S&P Downgrades Harley-Davidson to BB+

S&P Global Ratings downgraded Harley-Davidson Inc.’s corporate long‑term rating to BB+ from BBB‑, and also lowered the issue‑level rating on its unsecured debt to BB+ from BBB‑. The agency assigned a recovery rating of 3 to the senior unsecured notes and removed the company from CreditWatch, where it had been placed with negative implications on 11 February 2026.

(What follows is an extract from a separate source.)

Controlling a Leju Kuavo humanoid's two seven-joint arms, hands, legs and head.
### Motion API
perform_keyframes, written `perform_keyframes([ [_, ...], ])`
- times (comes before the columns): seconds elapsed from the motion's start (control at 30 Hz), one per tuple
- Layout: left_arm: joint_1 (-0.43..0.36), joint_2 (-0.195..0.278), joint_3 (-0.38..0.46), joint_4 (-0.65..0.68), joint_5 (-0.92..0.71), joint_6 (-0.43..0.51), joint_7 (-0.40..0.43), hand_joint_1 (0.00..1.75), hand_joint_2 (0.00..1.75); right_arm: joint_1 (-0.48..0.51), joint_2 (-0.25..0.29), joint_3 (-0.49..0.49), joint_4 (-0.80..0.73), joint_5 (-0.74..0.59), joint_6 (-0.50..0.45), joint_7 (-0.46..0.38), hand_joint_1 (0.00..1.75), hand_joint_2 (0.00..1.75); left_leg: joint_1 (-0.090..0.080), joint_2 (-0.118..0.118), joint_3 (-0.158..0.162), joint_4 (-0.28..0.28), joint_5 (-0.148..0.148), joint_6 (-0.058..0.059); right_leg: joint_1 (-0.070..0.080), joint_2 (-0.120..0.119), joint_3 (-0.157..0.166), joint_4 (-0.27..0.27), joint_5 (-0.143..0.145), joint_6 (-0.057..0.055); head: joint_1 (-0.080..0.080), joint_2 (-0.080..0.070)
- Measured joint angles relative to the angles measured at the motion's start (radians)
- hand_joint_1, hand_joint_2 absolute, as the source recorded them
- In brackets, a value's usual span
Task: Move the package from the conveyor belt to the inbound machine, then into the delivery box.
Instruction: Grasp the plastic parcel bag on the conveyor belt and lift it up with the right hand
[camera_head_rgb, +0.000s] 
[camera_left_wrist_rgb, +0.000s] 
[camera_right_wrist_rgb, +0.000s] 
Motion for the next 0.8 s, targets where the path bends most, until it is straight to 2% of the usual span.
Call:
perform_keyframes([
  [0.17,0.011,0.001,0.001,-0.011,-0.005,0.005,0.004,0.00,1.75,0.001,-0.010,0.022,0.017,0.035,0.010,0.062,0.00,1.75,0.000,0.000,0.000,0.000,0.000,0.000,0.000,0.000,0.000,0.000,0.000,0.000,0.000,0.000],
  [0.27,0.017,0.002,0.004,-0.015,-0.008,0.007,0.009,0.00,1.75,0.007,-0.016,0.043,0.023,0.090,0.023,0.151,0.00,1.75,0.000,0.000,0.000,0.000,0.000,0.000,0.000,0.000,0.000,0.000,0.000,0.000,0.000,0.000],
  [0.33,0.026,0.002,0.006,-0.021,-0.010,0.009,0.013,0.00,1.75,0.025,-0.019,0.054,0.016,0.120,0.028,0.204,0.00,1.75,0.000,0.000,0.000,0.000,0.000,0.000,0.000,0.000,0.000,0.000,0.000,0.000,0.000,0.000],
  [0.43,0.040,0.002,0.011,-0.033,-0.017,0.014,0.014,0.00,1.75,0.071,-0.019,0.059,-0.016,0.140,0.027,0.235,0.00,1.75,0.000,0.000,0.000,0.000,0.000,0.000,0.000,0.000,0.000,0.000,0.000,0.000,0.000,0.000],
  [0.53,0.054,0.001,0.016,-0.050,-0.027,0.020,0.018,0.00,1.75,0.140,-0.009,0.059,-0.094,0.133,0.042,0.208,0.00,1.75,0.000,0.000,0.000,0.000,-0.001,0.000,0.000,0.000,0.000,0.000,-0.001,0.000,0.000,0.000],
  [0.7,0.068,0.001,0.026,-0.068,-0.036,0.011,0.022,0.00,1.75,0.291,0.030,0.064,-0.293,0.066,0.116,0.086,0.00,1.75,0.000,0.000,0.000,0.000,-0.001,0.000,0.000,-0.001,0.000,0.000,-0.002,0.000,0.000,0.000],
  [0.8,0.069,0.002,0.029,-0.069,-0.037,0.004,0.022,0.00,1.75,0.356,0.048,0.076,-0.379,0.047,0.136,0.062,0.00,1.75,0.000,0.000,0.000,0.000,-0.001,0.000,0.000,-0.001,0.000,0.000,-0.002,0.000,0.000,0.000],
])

S&P projects the adjusted EBITDA margin to remain at 5 %‑6 % in 2026, with operating income and EBITDA margins expected to stay depressed through at least 2027. The firm’s “Back to Bricks” strategic plan, announced in May, targets gross margins of 25 %‑30 % and EBITDA margins of 10 %‑12 % over the next three to five years, below the 2022‑23 levels when gross margin exceeded 30 % and EBITDA margin surpassed 16 %.

Cost‑reduction initiatives include $150 million of planned savings, while the first quarter reported $15 million of restructuring charges related to headcount reductions and employee termination benefits. Tariff costs on steel and aluminium are forecast at $75 million‑$90 million for 2026, revised down from an earlier $75 million‑$105 million range, with peak impact expected in 2026 and relief anticipated thereafter due to trade‑policy changes and new exemptions for certain motorcycle parts.

The new product rollout features the entry‑level Sprint model and the re‑introduction of the Sportster model (priced around $10,000). Both are slated to launch in late 2026 and 2027, respectively, and are intended to attract newer riders and improve dealer profitability.

U.S. market share fell to 34.5 % in 2025 from 49.1 % in 2019, measured by total motorcycle registrations. S&P estimates that successful execution of the new models could lift Harley‑Davidson’s share into the mid‑40 % range.

S&P also lowered the short‑term rating on Harley‑Davidson Financial Services Inc. to B from A‑3 and reduced the issue‑level rating on its medium‑term notes to BB+ from BBB‑. As of 31 March 2026, Harley‑Davidson held $1.8 billion in cash and cash equivalents, with more than $2 billion available under various commercial‑paper programmes. The outlook remains stable, reflecting the company’s liquidity position and its commitment to maintaining low captive‑adjusted leverage.